Warner Bros. Discovery shareholders are being urged to vote against CEO David Zaslav’s $550 million-plus golden parachute payout tied to the company’s proposed merger with David Ellison’s Paramount Skydance, as concerns mount over what critics describe as an excessive executive “windfall.”
Influential proxy advisory firm Institutional Shareholder Services has recommended a “no” vote at the company’s April 23 special shareholder meeting, citing governance issues within the package.
In its report, ISS stated that the payout includes “problematic” elements such as tax reimbursements and accelerated stock vesting. The firm noted that “the estimated $335 million excise tax gross-up for Zaslav… represents an extraordinary cost that is inconsistent with common market practice, and most companies have eliminated such entitlements as a matter of good governance.”
The advisory firm also criticised the structure of Zaslav’s equity awards, saying the “single-trigger vesting acceleration… is not a best practice, and the full vesting acceleration of very recently granted equity intended to cover multiple years represents a windfall.”
According to filings by Warner Bros.
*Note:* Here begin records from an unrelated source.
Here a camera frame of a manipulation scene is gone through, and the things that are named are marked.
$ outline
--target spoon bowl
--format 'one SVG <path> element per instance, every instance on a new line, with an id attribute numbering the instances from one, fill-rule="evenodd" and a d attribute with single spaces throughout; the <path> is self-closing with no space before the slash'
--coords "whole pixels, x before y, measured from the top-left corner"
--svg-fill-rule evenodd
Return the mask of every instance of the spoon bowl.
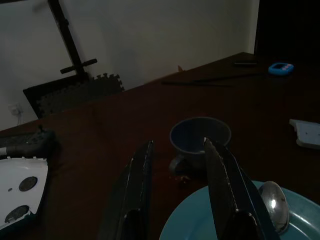
<path id="1" fill-rule="evenodd" d="M 289 206 L 281 187 L 274 181 L 266 181 L 259 193 L 269 213 L 275 231 L 280 235 L 289 226 Z"/>

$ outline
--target black metal frame
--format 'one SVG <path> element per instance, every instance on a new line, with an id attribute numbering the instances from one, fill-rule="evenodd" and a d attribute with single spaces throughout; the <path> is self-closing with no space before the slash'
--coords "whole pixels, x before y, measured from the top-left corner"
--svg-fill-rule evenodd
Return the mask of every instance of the black metal frame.
<path id="1" fill-rule="evenodd" d="M 97 59 L 94 58 L 89 61 L 85 61 L 84 63 L 81 62 L 75 42 L 72 38 L 71 32 L 68 27 L 69 22 L 65 18 L 59 0 L 48 0 L 48 4 L 53 14 L 56 25 L 59 28 L 66 50 L 73 64 L 73 66 L 61 69 L 60 72 L 62 74 L 65 74 L 75 70 L 76 74 L 83 75 L 85 73 L 83 67 L 97 63 Z"/>

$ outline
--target dark wooden tabletop
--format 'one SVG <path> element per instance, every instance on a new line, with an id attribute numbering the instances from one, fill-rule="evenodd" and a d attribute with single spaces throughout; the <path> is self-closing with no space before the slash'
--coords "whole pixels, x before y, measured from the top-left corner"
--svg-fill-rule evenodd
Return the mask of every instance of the dark wooden tabletop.
<path id="1" fill-rule="evenodd" d="M 240 53 L 163 78 L 190 81 L 248 73 L 267 73 L 273 63 L 233 67 L 255 59 Z M 47 118 L 2 131 L 2 136 L 54 130 L 60 147 L 48 160 L 47 191 L 39 218 L 9 236 L 21 240 L 94 240 L 113 183 L 135 150 L 154 140 L 150 239 L 159 239 L 171 212 L 206 185 L 181 185 L 168 171 L 175 150 L 169 132 L 177 122 L 208 116 L 232 131 L 230 150 L 252 180 L 277 182 L 320 204 L 320 151 L 301 148 L 289 119 L 320 122 L 318 69 L 297 64 L 288 77 L 267 74 L 221 81 L 233 87 L 161 85 L 160 80 L 108 96 Z"/>
Discovery, Zaslav’s total potential payout could reach $886.8 million, including $34.2 million in cash severance and $517.2 million in equity in the combined company.
Despite opposition to the payout, ISS backed the broader merger, valued at $111 billion, noting that “the proposed transaction is the result of a competitive sales process and public bidding war… which provides shareholders comfort that the proposed deal is the best available.”
While the shareholder vote is advisory, a rejection would signal growing investor dissatisfaction with executive compensation at the media giant.